Ein Sicherheitsforscher hat auf Servern der Linkspartei Schadcode gefunden, der es Angreifern erlaubte, Rechner zu kontrollieren und Daten abzusaugen. Die Spur soll nach Russland führen, Beweise gibt es dafür allerdings keine.
Ein Sicherheitsforscher hat auf Servern der Linkspartei im Bundestag Schadcode entdeckt. Dieser soll es Angreifern erlaubt haben, Rechner im Netzwerk der Fraktion fernzusteuern und Daten mitgehen zu lassen. Dem Timing nach soll der Angriff sehr nah an den Trojaner-Angriffen im Mai stattgefunden haben, über die bereits seit Wochen berichtet wird. Der Sicherheitsforscher will Indizien dafür entdeckt haben, dass der Angriff auf die Linkspartei durch eine staatlich unterstützte Hackergruppe russischen Ursprungs erfolgt ist.
Wenn es um den Hacker-Angriff auf den Bundestag geht, gibt es momentan wenig gesicherte technische Informationen von der mit der Aufklärung betrauten Organisationen – dafür grassieren um so mehr Gerüchte. Da die Bundestagsverwaltung, das Bundesamt für Sicherheit in der Informationstechnik (BSI) und an der Untersuchung beteiligte Firmen sich nicht öffentlich äußern, hatte Netzpolitik.org den Sicherheitsforscher Claudio "Nex" Guarnieri gebeten, die Netze von interessierten Bundestags-Büros zu untersuchen.
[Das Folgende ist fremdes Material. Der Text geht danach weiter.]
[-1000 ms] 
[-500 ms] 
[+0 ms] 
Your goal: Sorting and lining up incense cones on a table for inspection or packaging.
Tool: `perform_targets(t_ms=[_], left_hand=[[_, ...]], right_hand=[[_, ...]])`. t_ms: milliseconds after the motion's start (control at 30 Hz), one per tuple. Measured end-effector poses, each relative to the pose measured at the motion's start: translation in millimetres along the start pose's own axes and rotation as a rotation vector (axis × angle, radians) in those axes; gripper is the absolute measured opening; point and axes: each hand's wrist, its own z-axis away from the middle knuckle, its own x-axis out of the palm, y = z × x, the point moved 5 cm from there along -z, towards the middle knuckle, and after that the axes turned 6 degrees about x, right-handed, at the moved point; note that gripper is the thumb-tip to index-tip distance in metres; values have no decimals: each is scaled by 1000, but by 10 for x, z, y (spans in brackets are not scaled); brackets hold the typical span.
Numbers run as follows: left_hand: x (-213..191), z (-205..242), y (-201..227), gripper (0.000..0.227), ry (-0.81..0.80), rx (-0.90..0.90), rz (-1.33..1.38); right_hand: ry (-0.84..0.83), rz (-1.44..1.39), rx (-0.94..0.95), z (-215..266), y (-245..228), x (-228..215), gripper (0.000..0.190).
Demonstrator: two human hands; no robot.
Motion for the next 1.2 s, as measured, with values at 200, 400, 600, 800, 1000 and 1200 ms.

So kam es zu dem Auftrag durch die Linkspartei. Fernwartungstool gone bad
In der Analyse Guarnieris ist von zwei unterschiedlichen Schadcode-Funden die Rede. Es handelt sich um zwei Windows-Executables, eine davon wurde auf einem Dateiserver gefunden, die andere auf einem Server, der Administrationsaufgaben erfüllt. Bei der auf dem Dateiserver gefundene Datei handelt es sich um ein quelloffenes Fernwartungs-Tool namens Winexe, mit dem von Linux aus Befehle auf Windows-Servern ausgeführt werden können. Das es auch oft für legitime Zwecke verwendet wird, wird es von vielen Virenscannern als unbedenklich eingestuft.
Der Schadcode, der auf dem Admin-Server gefunden wurde, scheint maßgeschneiderte Malware zu sein, die den Angreifern als Hintertür ins Netz gedient hat. Es wurde von seinen Entwicklern "Xtunnel" getauft und dient dazu, eine Verbindung nach außen aufzubauen und unauffällig zu halten. Auf Grund von Indizien rechnet Guarnieri den Code einer Hackergruppe zu, die APT28 oder Sofacy genannt wird und die aus Russland stammen soll. Die Gruppe soll in der Vergangenheit bereits die NATO und das Weiße Haus angegriffen haben. Führt die Spur wirklich nach Russland?
Ob die Sofacy-Gruppe wirklich hinter dem Angriff steht ist fraglich. Guarnieri nennt als Indizien die Serverinfrastruktur der Angreifer, die bestimmte IPs und Domains benutzt, die der Gruppe in der Vergangenheit zugerechnet wurden. Der Schadcode selbst liefert keine Hinweise in diese Richtung. Auch ist nicht klar, ob es sich hier um den selben Angriff handelt, wie den auf das Parlakom-Netz, über den seit Wochen berichtet wird. Stimmt das von Guarnieri dokumentierte Timing, dann ist das wahrscheinlich – stichfeste Beweise gibt es dafür allerdings nicht.
In den verschiedenen Netzen des Bundestages könnten zur selben Zeit immerhin verschiedene Angreifer aktiv gewesen sein. Der Bundestag ist schließlich ein prominentes Ziel – der Angriff auf die Linksfraktion könnte ebenso als Beifang durch die gesteigerte Aufmerksamkeit der Öffentlichkeit ans Licht gekommen sein. Abschließend klären lassen wird sich das erst, wenn BSI und Co. ebenfalls Auskunft über die Ergebnisse ihrer Untersuchungen geben.